SEVERAL BLOCKS NORTH OF THE HELIPORT, you will come to the Con Edison Waterside power station. This site stretches from East 38th to East 41st Streets, and from First Avenue to the Franklin Delano Roosevelt
Drive. The power station projects very different impressions depending on which side of it you encounter. The façades along First Avenue are for the most part handsome, early-twentieth-century buildings, with arched windows that go up four stories, lots of curved ornamental stonework, and the words the n.y. edison co. carved quaintly above the door. Looking at the backside of the Con Edison Waterside Station, overlooking the river, you get much more the sense of a powerful dynamo. Here, corrugated steel sheds, fat connecting pipes, catwalks, and ladders rule: it's an impressive, if daunting, display of old-fashioned industrial might, haunted, idled, and about to be torn down.

After federal legislation deregulated the power industry in the 1990s, Con Edison decided to phase itself out of the energy-production business, while continuing to deliver electricity. (It would also remain a producer of steam, which is still a moneymaker in Manhattan, where the closeness of skyscrapers makes it sensible to heat buildings that way.) The utility company, seeking to convert valuable Midtown property into cash, put its Waterside plant on the market. Originally Con Edison was only going to dispose of its non-generating buildings, but the real estate community advised the utility that the site would fetch much more money if the new properties did not have to sit cheek-by-jowl with generating plants. Con Edison may have also gotten a little greedy in soliciting bids for the property, driving the price up so much that only a very large, dense, luxury residential project could turn a sufficient profit. Several capable developers dropped out, sensing that such density would enmesh them in long, fruitless fights with the community planning board. The winning bidder was FSM East River Associates, a partnership of two New York developers, Fisher Brothers and Sheldon Solow, and Morgan Stanley, the financial firm. The final sale price for the property will depend on the size of the development rights approved by the city, which will consider input from the community planning board in making its decision. Some members of Community Board 6 are indeed worried that a development as large as this one is anticipated to be will entail very tall buildings, blocking the views of neighbors and casting extensive shadows over the surrounding blocks, while increasing the area's volume of traffic to unconscionable levels. Other members feel that the streets can handle the additional vehicles, and that there is nothing wrong with allowing a few more tall buildings in
Midtown, but worry that the urban design will be too prosaic. Beyond that, what will it do for the waterfront?
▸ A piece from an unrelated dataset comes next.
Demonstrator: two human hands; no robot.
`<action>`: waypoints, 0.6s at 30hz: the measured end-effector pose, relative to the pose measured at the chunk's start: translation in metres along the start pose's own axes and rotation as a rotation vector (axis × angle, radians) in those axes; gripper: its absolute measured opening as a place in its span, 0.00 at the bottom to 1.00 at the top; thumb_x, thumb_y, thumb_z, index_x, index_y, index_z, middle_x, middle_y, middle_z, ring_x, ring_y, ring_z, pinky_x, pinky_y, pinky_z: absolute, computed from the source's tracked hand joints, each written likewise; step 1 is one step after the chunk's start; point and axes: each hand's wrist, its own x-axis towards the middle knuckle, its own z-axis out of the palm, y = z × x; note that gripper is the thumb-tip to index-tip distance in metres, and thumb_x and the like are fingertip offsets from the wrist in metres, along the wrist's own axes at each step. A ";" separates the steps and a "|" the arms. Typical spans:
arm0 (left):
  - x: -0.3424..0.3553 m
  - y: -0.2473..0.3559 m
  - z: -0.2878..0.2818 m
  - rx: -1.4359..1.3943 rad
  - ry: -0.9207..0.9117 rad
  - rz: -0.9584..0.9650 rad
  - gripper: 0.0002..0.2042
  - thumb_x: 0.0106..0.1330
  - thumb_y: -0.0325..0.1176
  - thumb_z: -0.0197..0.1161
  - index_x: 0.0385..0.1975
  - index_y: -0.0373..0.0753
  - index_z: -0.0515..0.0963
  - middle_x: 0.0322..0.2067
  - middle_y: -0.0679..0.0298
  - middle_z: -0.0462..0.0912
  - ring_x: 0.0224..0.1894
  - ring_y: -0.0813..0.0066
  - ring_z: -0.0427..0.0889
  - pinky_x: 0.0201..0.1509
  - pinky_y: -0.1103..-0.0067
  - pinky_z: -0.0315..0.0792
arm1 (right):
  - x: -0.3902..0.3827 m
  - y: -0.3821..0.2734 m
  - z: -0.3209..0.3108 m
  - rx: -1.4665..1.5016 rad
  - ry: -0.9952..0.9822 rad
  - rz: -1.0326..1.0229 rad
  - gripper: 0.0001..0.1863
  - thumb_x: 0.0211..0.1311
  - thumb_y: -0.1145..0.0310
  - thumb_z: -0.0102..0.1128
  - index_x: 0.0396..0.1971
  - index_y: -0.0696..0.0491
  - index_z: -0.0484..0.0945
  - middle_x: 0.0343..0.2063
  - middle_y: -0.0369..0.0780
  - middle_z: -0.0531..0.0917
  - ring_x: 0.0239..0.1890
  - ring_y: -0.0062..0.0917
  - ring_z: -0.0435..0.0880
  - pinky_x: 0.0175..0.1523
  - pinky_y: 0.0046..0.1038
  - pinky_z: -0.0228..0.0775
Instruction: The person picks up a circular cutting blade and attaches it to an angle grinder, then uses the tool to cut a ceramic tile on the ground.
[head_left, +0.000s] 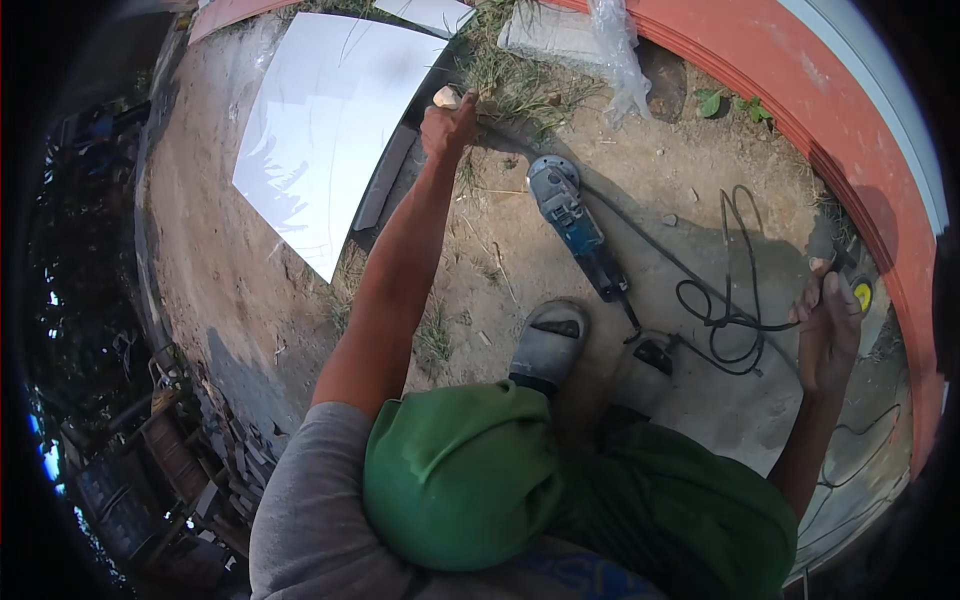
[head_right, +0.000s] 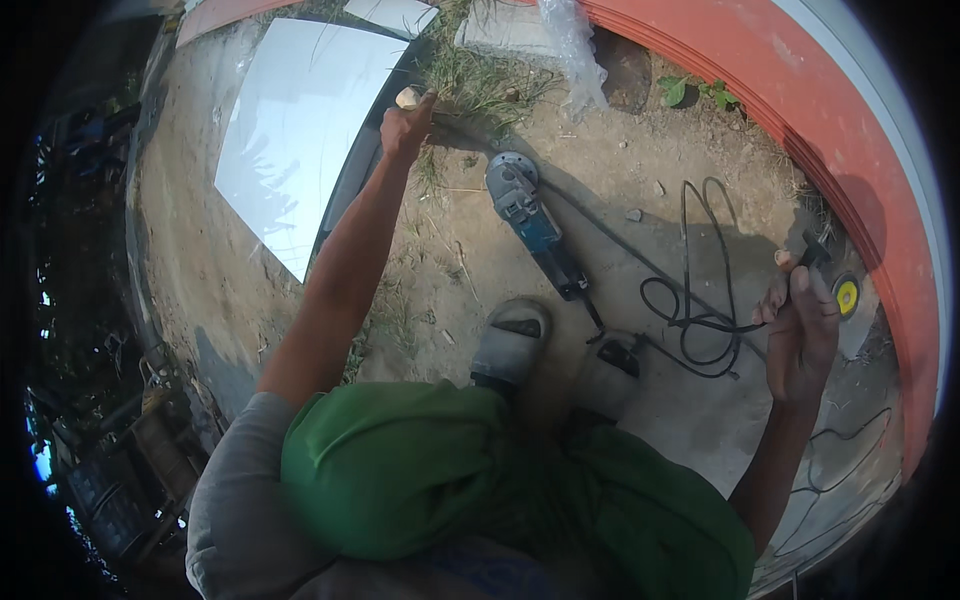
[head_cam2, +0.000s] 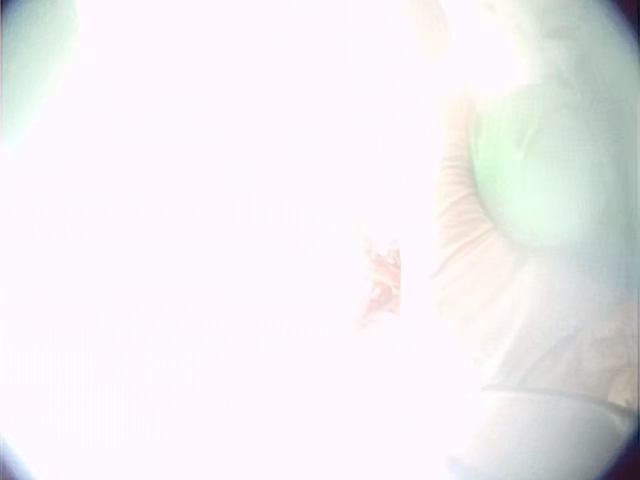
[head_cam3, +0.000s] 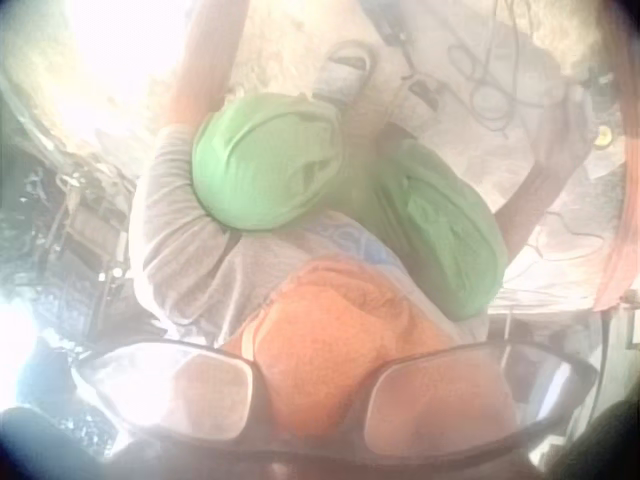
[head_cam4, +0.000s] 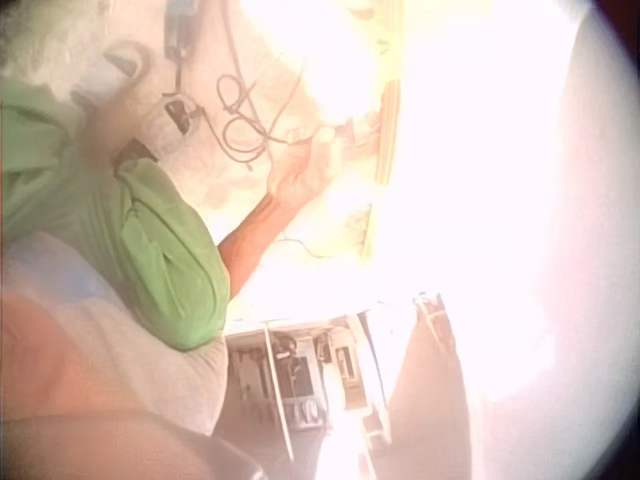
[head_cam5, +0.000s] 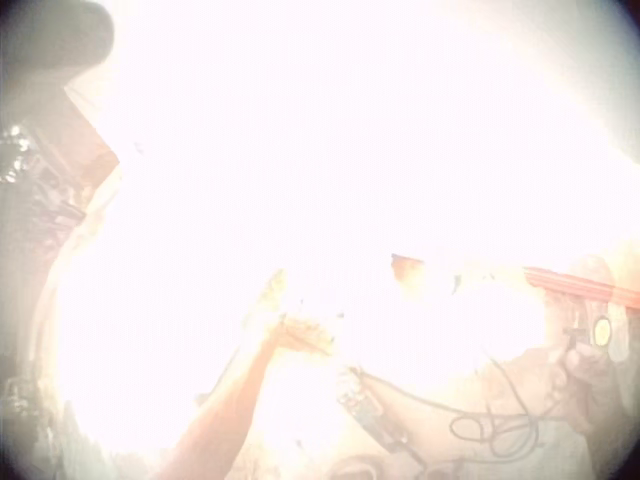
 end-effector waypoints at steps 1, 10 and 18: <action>0.005 0.002 0.003 0.031 0.056 -0.003 0.42 0.56 0.68 0.71 0.51 0.28 0.82 0.51 0.41 0.87 0.58 0.44 0.86 0.62 0.61 0.78 | -0.007 -0.004 -0.002 -0.194 0.128 0.095 0.15 0.80 0.62 0.57 0.55 0.56 0.81 0.30 0.32 0.76 0.34 0.19 0.74 0.44 0.29 0.69; -0.103 0.065 -0.023 -0.585 -0.085 0.752 0.20 0.66 0.34 0.71 0.54 0.30 0.78 0.47 0.45 0.87 0.47 0.47 0.88 0.53 0.64 0.81 | -0.007 0.005 0.015 -1.125 0.208 -0.008 0.18 0.79 0.61 0.60 0.50 0.62 0.85 0.23 0.29 0.68 0.27 0.13 0.63 0.35 0.23 0.59; -0.221 0.083 -0.038 -0.285 -0.368 1.166 0.24 0.66 0.27 0.72 0.63 0.44 0.80 0.55 0.59 0.85 0.55 0.61 0.88 0.61 0.70 0.81 | 0.018 0.016 0.115 -1.128 -0.040 -0.320 0.16 0.72 0.64 0.64 0.45 0.64 0.86 0.25 0.43 0.80 0.25 0.22 0.76 0.34 0.31 0.69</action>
One of the first acts of the developer, FSM, was to hold an architectural competition soliciting world-renowned, cutting-edge architects such as Rem Koolhaas, Peter Eisenman, Richard Meier, and Frank Gehry, along with a few more staid firms, such as Skidmore, Owings & Merrill, and Pei Cobb Fried and Partners, who had considerable local experience building in New York. This competition inspired much drooling and dreaming in the architectural community. It also whetted the market's and the public's appetite for the project: If something truly futuristic or original could arise where the generating station had been, it would almost justify the demolition of the power plant and the sale of Manhattan's waterfront to the wealthy. A jury, headed by knowledgeable, esteemed ex–university president Bill Lacey, was appointed, and the various architectural schemes published in the newspaper. It was assumed that the jury would pair one of the visionary architects with one of the more pragmatic local firms. Imagine the chagrin when the winning pair was announced as the two pragmatic local firms: Marilyn Jordan Taylor of Skidmore, Owings & Merrill, and Henry Cobb of Pei Cobb Freed! These results pleased nobody.
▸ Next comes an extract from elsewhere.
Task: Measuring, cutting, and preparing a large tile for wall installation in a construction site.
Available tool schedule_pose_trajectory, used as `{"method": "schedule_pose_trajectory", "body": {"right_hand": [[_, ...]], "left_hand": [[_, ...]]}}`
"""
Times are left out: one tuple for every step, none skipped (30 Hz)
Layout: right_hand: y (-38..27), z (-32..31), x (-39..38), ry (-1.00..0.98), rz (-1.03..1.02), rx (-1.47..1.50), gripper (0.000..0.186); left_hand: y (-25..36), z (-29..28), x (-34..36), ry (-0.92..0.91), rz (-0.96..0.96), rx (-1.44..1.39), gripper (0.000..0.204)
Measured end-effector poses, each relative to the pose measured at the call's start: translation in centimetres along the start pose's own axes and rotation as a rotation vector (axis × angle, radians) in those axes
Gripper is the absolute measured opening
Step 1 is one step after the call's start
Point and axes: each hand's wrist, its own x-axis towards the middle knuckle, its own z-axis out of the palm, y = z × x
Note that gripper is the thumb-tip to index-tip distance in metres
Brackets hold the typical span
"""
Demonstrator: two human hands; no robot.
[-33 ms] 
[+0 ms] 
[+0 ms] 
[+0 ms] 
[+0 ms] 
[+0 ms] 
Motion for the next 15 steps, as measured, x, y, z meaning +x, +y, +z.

A part of me had to be amused at the way the New York real estate lobby felt it could stand up to the avant-garde mafia without blinking, and say, in effect, “Sorry, we're not interested in your cockamamie deconstructivist schemes, we think we can make more money with the usual boring, buttoned-down designs.” On the other hand, I was disappointed, discouraged, left, like everyone else, with a cynical, bitter feeling, as when a backroom deal has been struck. I no longer looked forward to whatever they might build at the Con Edison site, if it was only going to be more of the same.

Months after, I heard talk that at least one of the old Con Edison buildings might be salvaged. Granted, the idea of turning power stations into cultural institutions was already becoming something of a cliché; but if clever adaptive reuse had converted a London turbine plant into the Tate Modern, or a Paris railroad station into the Musée d'Orsay, why not turn a Con Edison generating building into a museum or school? While neither old building on First Avenue was an out-and-out historical
masterpiece, their façades had character. They possessed “wonderful soaring interiors,” I was told.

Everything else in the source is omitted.